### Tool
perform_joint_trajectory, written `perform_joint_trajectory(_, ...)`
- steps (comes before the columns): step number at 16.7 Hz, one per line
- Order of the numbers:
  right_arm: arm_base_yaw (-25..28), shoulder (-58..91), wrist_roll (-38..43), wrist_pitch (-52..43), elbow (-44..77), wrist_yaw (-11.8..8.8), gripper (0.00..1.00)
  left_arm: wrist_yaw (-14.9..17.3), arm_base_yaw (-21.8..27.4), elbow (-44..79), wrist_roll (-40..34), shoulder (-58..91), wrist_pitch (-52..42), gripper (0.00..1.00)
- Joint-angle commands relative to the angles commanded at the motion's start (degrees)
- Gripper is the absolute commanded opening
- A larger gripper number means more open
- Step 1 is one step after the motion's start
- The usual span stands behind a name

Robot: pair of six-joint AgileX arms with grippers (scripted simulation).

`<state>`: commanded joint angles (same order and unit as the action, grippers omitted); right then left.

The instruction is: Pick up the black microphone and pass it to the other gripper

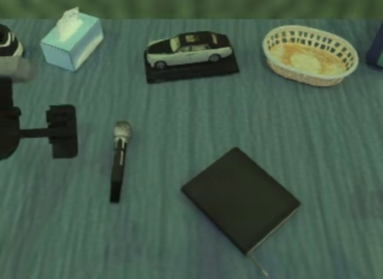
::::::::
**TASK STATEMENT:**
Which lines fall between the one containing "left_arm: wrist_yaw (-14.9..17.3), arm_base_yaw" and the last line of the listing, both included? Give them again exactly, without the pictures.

**WRITTEN ANSWER:**
  left_arm: wrist_yaw (-14.9..17.3), arm_base_yaw (-21.8..27.4), elbow (-44..79), wrist_roll (-40..34), shoulder (-58..91), wrist_pitch (-52..42), gripper (0.00..1.00)
- Joint-angle commands relative to the angles commanded at the motion's start (degrees)
- Gripper is the absolute commanded opening
- A larger gripper number means more open
- Step 1 is one step after the motion's start
- The usual span stands behind a name

Robot: pair of six-joint AgileX arms with grippers (scripted simulation).

`<state>`: commanded joint angles (same order and unit as the action, grippers omitted); right then left.

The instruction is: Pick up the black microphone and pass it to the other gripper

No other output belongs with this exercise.